Historical Parallels: The Iraq Experience
Cramer draws a parallel to the 2003 invasion of Iraq, where expectations of a rapid increase in oil production proved overly optimistic. He notes that it took nine years to double Iraq’s production to 4 million barrels per day, falling short of initial projections of 12 million. He suggests the situation in Venezuela could be even more challenging, stating, “Honestly, the Iraq situation might be easier than what we’re looking at in Venezuela.”
Challenges to Venezuelan Oil Production Recovery
Several significant obstacles hinder a rapid recovery of Venezuelan oil production:
- Nationalization: Venezuela nationalized its oil industry years ago, and re-privatization would be a complex and difficult process.
- Lack of Funding: There is a lack of capital available for necessary infrastructure rebuilding.
- Declining Oil Prices: Lower oil prices reduce the economic incentive for investment in Venezuelan oil production.
- Debt to China: Venezuela owes approximately $50 billion to China, and the future of those debts under a new government is uncertain.
- Deteriorated Infrastructure: Venezuela’s oil infrastructure has been neglected for decades, requiring substantial investment to restore.
The Refiner/China Dynamic & Overall Profitability
Cramer questions how US refiners would acquire Venezuelan crude currently contracted to China, and whether traders have adequately considered this logistical and political hurdle.
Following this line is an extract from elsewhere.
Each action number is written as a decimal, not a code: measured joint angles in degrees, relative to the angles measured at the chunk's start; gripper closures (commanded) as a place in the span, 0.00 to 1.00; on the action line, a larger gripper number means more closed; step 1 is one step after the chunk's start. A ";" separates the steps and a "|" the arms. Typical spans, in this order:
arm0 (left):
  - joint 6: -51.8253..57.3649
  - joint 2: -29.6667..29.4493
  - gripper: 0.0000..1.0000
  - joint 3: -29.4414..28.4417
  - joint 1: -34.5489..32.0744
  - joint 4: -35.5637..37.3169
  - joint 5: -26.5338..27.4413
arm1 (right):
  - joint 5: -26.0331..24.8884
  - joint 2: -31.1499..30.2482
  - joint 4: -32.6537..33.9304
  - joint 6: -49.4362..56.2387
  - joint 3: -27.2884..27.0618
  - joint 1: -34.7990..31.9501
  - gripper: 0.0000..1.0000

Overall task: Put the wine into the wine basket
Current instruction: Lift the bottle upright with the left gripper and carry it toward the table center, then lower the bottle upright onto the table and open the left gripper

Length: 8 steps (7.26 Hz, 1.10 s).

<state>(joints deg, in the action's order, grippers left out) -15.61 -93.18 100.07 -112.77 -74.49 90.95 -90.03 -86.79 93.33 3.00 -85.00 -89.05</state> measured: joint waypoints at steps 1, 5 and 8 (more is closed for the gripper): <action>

He concludes that there is “very little to be gained” from the current turmoil in Venezuela, as the initial gains have already been realized by early buyers.
Logical Connections
The video progresses logically from a broad investment philosophy (long-term ownership) to a specific geopolitical event (Venezuela) and a critical analysis of potential investment opportunities. Cramer uses the Venezuela situation as a case study to illustrate the dangers of chasing short-term gains and the importance of thorough due diligence. The historical comparison to Iraq reinforces his skepticism about quick profits from geopolitical events.
Data & Statistics
- Dow Jones Industrial Average Increase: 595 points (0.64%)
- NASDAQ Composite Increase: 0.69%
- Venezuela’s Current Oil Production: Approximately 900,000 barrels per day.
- Venezuela’s Oil Exports: Primarily to China.
- Venezuela’s Debt to China: Approximately $50 billion.
- Iraq’s Oil Production Increase (Post-Invasion): Doubled to 4 million barrels per day over nine years, falling short of initial 12 million barrel projections.
Conclusion
Cramer’s core message is a strong endorsement of long-term, patient investing. He cautions against the allure of quick profits from speculative events like the situation in Venezuela, arguing that the initial surge in stock prices has already captured most of the potential gains. He advocates for a disciplined approach focused on owning quality stocks and allowing the benefits of compounding to accrue over time. He essentially warns investors to avoid being “shaken out” of their long-term winners by short-term market noise.